Examples: titanium tetrachloride, titanocene dichloride, Schwartz's reagent.

d^{1}
Examples: molybdenum(V) chloride, vanadyl acetylacetonate, vanadocene dichloride, vanadium tetrachloride.

d^{2}
Examples: titanocene dicarbonyl.

d^{3}
Examples: Reinecke's salt.

d^{4}
Octahedral high-spin: 4 unpaired electrons, paramagnetic, substitutionally labile.
Octahedral low-spin: 2 unpaired electrons, paramagnetic, substitutionally inert.

d^{5}

High-spin [Fe(NO_{2})_{6}]^{3−} crystal field diagram

Low-spin [Fe(NO_{2})_{6}]^{3−} crystal field diagram

Octahedral high-spin: 5 unpaired electrons, paramagnetic, substitutionally labile.
Octahedral low-spin: 1 unpaired electron, paramagnetic, substitutionally inert.
Examples: potassium ferrioxalate, vanadium carbonyl.

d^{6}
Commonly octahedral complexes in both high spin and low spin.
Octahedral high-spin: 4 unpaired electrons, paramagnetic, substitutionally labile.
Octahedral low-spin: no unpaired electrons, diamagnetic, substitutionally inert.
Examples: hexamminecobalt(III) chloride, sodium cobaltinitrite, molybdenum hexacarbonyl, ferrocene, ferroin, chromium carbonyl.

d^{7}
Octahedral high spin: 3 unpaired electrons, paramagnetic, substitutionally labile.
Octahedral low spin: 1 unpaired electron, paramagnetic, substitutionally labile.
Examples: cobaltocene.

d^{8}
Complexes which are d^{8} high-spin are usually octahedral (or tetrahedral) while low-spin d^{8} complexes are generally 16-electron square planar complexes.

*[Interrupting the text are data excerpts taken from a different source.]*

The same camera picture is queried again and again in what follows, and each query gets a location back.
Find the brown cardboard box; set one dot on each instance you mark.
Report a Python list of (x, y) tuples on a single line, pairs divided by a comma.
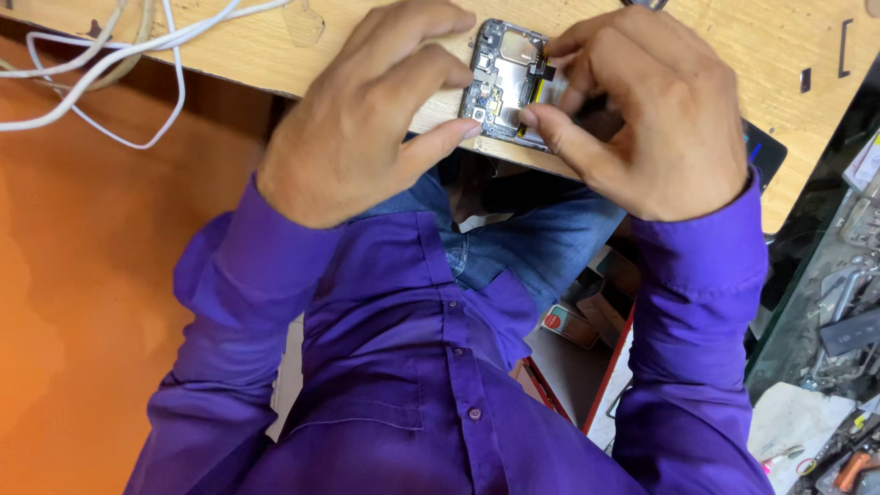
[(608, 289)]

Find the glass counter with repair tools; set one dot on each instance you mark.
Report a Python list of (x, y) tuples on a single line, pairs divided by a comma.
[(825, 330)]

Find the purple button shirt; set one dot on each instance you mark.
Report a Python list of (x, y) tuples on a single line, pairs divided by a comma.
[(412, 357)]

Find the person's right hand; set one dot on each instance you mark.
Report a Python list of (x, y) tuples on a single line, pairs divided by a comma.
[(674, 124)]

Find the small red and white box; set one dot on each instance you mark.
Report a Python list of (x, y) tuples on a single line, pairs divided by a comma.
[(567, 324)]

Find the long black bracket strip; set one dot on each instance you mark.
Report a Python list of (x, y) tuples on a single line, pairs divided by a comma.
[(841, 48)]

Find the white board with red edge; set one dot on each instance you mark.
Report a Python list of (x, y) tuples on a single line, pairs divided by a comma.
[(612, 392)]

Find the person's left hand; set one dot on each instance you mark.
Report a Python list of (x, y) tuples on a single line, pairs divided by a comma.
[(330, 137)]

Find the small black plastic piece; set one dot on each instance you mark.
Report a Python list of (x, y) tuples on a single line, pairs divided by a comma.
[(806, 80)]

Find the black phone with dark screen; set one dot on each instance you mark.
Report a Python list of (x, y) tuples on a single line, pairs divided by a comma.
[(766, 155)]

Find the clear plastic opening pick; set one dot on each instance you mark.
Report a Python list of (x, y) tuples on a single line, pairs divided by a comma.
[(302, 24)]

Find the blue jeans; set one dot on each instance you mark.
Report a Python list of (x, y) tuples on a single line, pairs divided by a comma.
[(536, 234)]

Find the smartphone without back cover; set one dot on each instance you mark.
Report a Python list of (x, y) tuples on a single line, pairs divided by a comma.
[(505, 82)]

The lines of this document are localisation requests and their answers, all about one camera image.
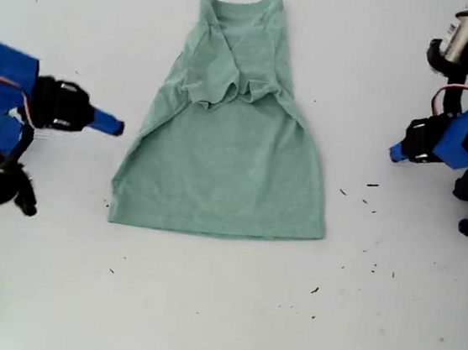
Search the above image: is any arm's black camera stalk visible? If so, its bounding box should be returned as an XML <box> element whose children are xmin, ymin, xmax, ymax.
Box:
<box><xmin>439</xmin><ymin>67</ymin><xmax>468</xmax><ymax>120</ymax></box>

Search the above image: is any green t-shirt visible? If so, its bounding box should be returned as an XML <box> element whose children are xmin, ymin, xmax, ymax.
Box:
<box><xmin>105</xmin><ymin>0</ymin><xmax>355</xmax><ymax>251</ymax></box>

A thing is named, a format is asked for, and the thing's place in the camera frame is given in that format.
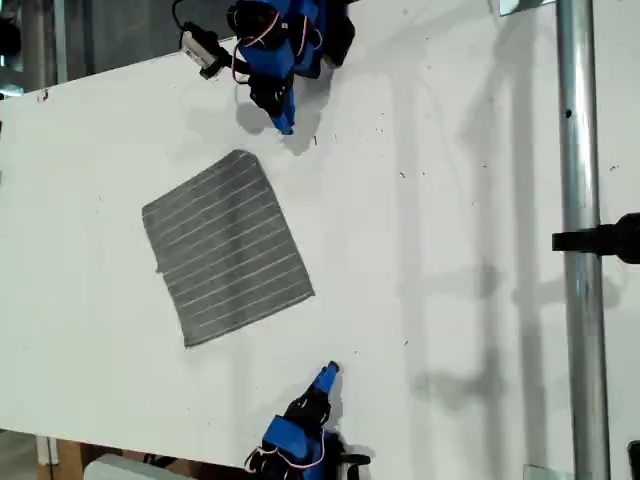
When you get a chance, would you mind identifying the grey striped towel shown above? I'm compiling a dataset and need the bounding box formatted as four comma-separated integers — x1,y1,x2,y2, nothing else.
141,148,317,349

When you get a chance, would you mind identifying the white box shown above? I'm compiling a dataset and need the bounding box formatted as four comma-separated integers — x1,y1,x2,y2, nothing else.
82,452,196,480

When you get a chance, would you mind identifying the grey metal bar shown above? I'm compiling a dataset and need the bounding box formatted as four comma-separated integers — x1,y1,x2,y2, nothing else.
52,0,69,84

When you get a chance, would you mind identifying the wooden table leg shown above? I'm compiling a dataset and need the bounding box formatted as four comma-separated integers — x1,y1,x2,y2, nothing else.
35,435,85,480

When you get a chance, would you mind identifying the black round object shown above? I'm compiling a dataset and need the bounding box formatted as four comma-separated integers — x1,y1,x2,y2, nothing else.
0,14,22,60

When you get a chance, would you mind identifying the gripper camera stalk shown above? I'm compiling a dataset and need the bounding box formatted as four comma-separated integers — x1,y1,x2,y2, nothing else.
217,47,251,76

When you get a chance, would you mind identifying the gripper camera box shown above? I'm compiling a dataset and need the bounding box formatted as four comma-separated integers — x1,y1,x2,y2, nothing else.
341,451,374,480
179,22,224,80

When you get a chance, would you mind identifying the metal table bracket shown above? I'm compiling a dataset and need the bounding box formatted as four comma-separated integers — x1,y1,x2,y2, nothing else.
499,0,554,17

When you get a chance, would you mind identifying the steel post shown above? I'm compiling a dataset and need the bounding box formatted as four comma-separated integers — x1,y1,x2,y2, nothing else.
554,0,612,480

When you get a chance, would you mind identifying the black post clamp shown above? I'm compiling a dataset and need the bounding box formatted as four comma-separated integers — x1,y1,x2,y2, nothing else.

For first row transition metal complexes such as Ni^{2+} and Cu^{+} also form five-coordinate 18-electron species which vary from square pyramidal to trigonal bipyramidal.
Octahedral high spin: 2 unpaired electrons, paramagnetic, substitutionally labile.
Square planar low spin: no unpaired electrons, diamagnetic, substitutionally inert.
Examples: cisplatin, nickelocene, dichlorobis(ethylenediamine)nickel(II), iron pentacarbonyl, Zeise's salt, Vaska's complex, Wilkinson's catalyst.

d^{9}
Stable complexes with this electron count are more common for first row (period four) transition metals center than they are for complexes based around second or third row transition metals centers. These include both four-coordinate 17-electron species and five-coordinate 19-electron species.
Examples: Schweizer's reagent.

d^{10}
Often tetrahedral complexes limited to form 4 additional bonds (8 additional electrons) by the 18-electron ceiling. Often colorless due to the lack of d to d transitions.
Examples: tetrakis(triphenylphosphine)palladium(0), nickel carbonyl.